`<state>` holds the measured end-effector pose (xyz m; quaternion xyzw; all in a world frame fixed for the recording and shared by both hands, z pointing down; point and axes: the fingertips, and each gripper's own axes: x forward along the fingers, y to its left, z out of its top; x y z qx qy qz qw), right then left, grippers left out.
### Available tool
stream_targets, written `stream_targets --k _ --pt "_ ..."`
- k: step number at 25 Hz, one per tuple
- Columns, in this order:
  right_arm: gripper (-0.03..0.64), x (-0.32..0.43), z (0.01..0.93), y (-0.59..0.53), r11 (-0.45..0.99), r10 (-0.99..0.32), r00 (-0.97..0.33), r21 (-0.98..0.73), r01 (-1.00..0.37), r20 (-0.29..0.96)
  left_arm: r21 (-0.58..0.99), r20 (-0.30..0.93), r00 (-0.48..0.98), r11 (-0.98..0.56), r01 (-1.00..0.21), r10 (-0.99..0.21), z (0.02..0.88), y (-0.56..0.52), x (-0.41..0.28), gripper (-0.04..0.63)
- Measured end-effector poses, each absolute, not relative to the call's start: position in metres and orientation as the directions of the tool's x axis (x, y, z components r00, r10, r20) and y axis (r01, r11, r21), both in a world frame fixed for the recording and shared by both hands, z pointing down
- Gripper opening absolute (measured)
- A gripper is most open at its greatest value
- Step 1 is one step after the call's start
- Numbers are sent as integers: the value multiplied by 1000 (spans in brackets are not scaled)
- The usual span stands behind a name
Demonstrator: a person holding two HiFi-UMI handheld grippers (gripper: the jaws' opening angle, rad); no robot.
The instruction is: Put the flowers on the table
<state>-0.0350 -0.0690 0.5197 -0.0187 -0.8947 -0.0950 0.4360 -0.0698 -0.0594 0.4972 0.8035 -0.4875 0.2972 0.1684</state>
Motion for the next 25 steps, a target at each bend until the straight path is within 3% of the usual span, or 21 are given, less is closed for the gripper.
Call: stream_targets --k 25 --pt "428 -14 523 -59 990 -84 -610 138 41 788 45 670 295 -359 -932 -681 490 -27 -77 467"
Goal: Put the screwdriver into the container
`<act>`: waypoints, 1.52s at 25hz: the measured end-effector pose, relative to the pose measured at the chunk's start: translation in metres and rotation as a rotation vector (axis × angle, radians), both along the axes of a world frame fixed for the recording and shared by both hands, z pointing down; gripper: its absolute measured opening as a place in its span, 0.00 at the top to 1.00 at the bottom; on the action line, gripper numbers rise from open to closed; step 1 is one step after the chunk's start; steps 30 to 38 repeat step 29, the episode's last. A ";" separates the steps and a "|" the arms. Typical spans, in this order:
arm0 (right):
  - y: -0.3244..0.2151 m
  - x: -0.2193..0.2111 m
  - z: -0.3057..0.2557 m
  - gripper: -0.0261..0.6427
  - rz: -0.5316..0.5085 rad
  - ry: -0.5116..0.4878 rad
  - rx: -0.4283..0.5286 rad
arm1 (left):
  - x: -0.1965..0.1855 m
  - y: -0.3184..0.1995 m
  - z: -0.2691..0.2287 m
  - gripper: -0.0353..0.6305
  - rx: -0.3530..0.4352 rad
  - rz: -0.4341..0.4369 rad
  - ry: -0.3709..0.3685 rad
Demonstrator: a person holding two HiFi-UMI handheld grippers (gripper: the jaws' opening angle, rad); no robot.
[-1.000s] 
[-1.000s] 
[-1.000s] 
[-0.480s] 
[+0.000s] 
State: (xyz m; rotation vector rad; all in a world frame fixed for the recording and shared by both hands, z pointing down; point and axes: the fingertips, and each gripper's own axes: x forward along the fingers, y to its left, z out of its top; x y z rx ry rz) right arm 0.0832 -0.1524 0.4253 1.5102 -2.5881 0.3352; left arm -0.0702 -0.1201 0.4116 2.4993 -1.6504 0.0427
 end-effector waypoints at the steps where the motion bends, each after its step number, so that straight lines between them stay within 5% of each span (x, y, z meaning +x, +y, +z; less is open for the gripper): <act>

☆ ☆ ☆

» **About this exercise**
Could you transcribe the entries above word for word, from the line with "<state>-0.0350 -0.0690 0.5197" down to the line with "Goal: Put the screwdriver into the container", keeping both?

» **Response to the exercise**
<state>-0.0350 -0.0690 0.5197 -0.0187 -0.8947 -0.0950 0.4360 -0.0698 -0.0594 0.4972 0.8035 -0.4875 0.2972 0.1684</state>
Motion for the next 25 steps, a target at each bend until the straight path is within 3% of the usual span, or 21 are given, less is closed for the gripper.
Call: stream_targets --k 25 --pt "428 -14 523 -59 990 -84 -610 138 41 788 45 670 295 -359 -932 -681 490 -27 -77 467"
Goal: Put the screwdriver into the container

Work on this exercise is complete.